G&T, WSP, Arup and Ramboll working on Fosters-designed scheme in St James’s Park

Liz mem April 2026 10

The national memorial was approved by Westminster council earlier this month

The full project team working on the national memorial to Queen Elizabeth II in St James’s Park has been revealed.

Gardiner & Theobald is running costs on the £46m job with WSP providing construction logistics advice and DP9 acting as planning consultant.

Arup is on the team as security and operations consultant, Rendel Ltd is civil engineer, Ramboll is ecology consultant and Purcell is on board as heritage consultant.

Foster + Partners was appointed lead architect on the central London scheme last year, beating a high profile shortlist of top practices including Heatherwick Studio and Wilkinson Eyre.

Fosters is also acting as structural engineer, MEP engineer, fire engineer, lighting designer, sustainability specialist and principal designer.

Approved unanimously by Westminster council earlier this month, the project will create a network of gardens running through St James’s Park linked by a new bridge crossing the park’s lake which will replace the existing 1950s Blue Bridge.

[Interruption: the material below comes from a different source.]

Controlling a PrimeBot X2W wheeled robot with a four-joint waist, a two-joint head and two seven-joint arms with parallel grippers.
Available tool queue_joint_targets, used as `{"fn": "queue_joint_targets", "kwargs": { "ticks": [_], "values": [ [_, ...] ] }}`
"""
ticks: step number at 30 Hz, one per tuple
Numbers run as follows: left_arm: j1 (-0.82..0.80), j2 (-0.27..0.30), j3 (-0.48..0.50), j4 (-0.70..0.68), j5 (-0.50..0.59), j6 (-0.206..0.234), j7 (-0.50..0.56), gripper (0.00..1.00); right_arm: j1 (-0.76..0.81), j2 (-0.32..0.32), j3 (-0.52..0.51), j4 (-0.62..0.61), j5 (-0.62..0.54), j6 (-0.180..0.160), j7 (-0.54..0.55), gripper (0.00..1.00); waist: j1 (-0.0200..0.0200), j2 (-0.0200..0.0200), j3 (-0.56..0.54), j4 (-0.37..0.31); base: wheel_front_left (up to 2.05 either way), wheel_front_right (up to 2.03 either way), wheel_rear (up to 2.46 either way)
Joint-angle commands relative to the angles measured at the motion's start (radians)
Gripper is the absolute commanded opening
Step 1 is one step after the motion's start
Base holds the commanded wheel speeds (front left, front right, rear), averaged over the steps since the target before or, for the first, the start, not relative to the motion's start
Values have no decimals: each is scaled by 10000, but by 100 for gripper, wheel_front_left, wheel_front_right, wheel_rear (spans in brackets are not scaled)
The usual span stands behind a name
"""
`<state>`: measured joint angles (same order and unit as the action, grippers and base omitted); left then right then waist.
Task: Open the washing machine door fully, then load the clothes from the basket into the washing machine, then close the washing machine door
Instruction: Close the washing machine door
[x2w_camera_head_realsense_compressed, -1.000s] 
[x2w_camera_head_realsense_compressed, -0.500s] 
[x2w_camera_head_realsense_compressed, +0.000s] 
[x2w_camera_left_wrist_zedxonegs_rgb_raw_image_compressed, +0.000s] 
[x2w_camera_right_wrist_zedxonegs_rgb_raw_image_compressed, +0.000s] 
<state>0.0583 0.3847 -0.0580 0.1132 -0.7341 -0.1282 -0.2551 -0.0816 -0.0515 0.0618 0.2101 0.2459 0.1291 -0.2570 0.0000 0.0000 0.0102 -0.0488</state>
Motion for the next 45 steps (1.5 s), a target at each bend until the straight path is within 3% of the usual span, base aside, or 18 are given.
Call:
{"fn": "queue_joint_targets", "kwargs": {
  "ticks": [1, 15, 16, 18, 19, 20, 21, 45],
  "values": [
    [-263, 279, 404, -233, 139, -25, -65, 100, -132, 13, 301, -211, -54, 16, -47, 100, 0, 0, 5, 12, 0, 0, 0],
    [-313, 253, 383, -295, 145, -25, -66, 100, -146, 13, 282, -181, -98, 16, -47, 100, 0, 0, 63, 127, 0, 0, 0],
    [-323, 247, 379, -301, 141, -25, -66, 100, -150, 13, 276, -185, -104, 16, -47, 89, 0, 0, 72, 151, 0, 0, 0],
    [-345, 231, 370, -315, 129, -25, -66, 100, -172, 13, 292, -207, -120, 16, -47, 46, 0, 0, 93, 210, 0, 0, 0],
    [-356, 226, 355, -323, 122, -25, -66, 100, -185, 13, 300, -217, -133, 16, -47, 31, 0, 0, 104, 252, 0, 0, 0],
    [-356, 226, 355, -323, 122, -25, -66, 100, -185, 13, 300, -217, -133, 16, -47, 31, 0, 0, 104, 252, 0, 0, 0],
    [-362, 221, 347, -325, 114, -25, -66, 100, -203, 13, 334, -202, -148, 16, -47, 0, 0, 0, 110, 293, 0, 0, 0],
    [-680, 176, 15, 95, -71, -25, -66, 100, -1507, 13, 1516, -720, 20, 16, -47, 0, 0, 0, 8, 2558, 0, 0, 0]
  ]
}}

It will also include a statue of the Queen at Marlborough Gate designed by sculptor Martin Jennings, a companion statue of Prince Philip, a bust of the Queen at Birdcage Walk designed by Karen Newman and a Commonwealth sculpture by Yinka Shonibare.

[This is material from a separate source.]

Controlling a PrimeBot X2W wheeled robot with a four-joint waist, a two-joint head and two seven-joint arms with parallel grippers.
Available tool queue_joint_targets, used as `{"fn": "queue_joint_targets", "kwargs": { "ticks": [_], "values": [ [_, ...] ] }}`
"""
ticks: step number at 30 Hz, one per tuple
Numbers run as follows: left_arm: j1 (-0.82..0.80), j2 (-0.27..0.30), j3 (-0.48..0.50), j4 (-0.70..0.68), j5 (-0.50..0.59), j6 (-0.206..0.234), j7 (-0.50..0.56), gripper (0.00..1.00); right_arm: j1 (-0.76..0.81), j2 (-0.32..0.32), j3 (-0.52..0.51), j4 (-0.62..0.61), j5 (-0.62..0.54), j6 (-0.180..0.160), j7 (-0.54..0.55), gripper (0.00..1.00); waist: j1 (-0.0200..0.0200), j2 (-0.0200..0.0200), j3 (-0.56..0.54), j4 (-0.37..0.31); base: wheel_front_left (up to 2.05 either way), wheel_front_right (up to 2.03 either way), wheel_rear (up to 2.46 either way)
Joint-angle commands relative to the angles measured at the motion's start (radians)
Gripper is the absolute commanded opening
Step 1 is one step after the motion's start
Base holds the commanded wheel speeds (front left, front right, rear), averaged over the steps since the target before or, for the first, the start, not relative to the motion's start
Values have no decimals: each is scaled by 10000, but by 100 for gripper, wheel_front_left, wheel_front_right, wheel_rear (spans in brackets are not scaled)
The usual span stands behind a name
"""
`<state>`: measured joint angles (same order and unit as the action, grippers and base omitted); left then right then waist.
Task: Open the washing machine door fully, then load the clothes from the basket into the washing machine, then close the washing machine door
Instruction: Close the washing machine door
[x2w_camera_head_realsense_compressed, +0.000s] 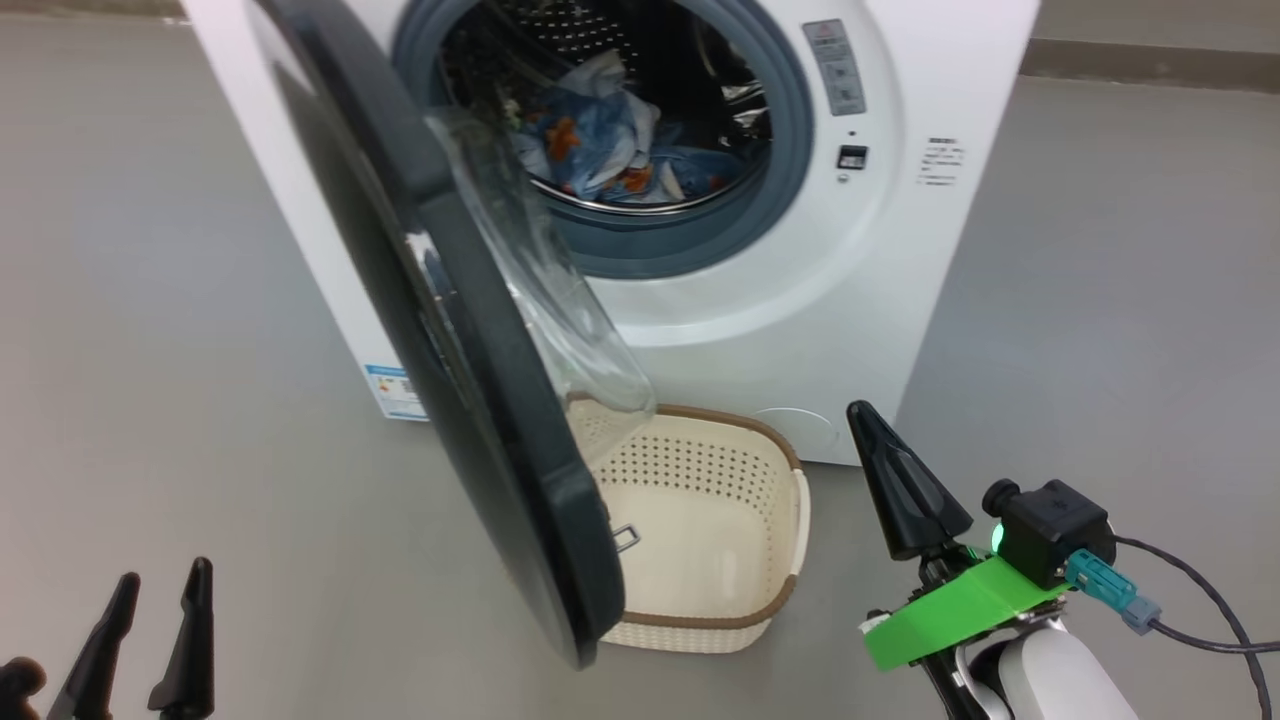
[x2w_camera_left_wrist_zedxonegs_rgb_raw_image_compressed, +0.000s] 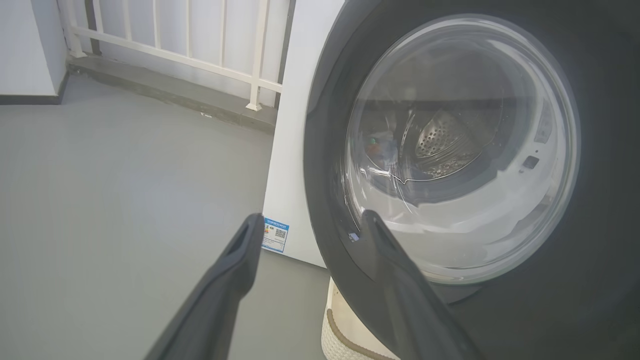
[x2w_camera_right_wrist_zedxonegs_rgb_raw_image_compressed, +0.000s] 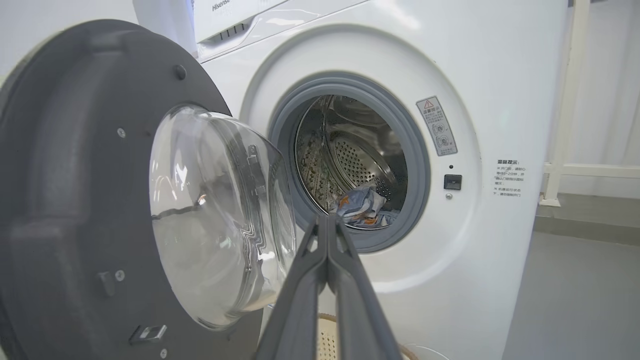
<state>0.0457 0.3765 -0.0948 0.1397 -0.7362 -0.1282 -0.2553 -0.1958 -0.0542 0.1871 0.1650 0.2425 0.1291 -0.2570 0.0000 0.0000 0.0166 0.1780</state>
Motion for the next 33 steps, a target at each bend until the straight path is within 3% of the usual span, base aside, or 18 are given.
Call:
{"fn": "queue_joint_targets", "kwargs": {
  "ticks": [1, 5, 13, 18, 26, 33],
  "values": [
    [-558, 249, 357, -155, -51, -25, -64, 100, -429, 40, 329, -317, 74, 16, -47, 0, 0, 0, -73, 383, 0, 0, 0],
    [-589, 204, 276, -79, -36, -25, -64, 100, -681, 40, 587, -590, 167, 16, -47, 0, 0, 0, -140, 750, 0, 0, 0],
    [-579, 100, 167, 159, -9, -25, -64, 100, -887, 40, 1040, -2319, 494, 16, -47, 0, 0, 0, -314, 1411, 0, 0, 0],
    [-573, 79, 153, 202, -7, -25, -64, 100, -951, 40, 1843, -2961, 809, 16, -47, 0, 0, 0, -342, 1562, 0, 0, 0],
    [-563, -9, 135, 290, 16, -25, -65, 100, -1202, 40, 3323, -2759, 1035, 16, -47, 0, 0, 0, -419, 1667, 0, 0, 0],
    [-595, -103, 102, 295, 79, -25, -65, 100, -1516, 40, 4827, -1418, 901, 16, -47, 0, 0, 0, -481, 1842, 0, 0, 0]
  ]
}}
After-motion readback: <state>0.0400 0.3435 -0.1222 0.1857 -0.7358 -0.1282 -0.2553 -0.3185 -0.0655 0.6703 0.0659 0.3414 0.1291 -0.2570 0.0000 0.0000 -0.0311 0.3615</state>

Meanwhile, the government has today unveiled the first images of what the full-length bronze statues of the Queen and Prince Philip will look like when cast to mark the centenary of the late monarch’s birth.

Scale models of the statues show the Queen wrapped in ceremonial garter robes, while the statue of Prince Philip shows the Queen’s husband in naval uniform and posing with his hands behind his back.

King Charles III, Queen Camilla, other members of the royal family and Keir Starmer will view the designs and other elements of the memorial at an event at the British Museum in London later today.

Models of the permanent memorial will be displayed at the National Museum of Scotland in Edinburgh, the Millennium Centre in Cardiff and Hillsborough Castle in Northern Ireland on 24 April to allow people from across the UK to view the details.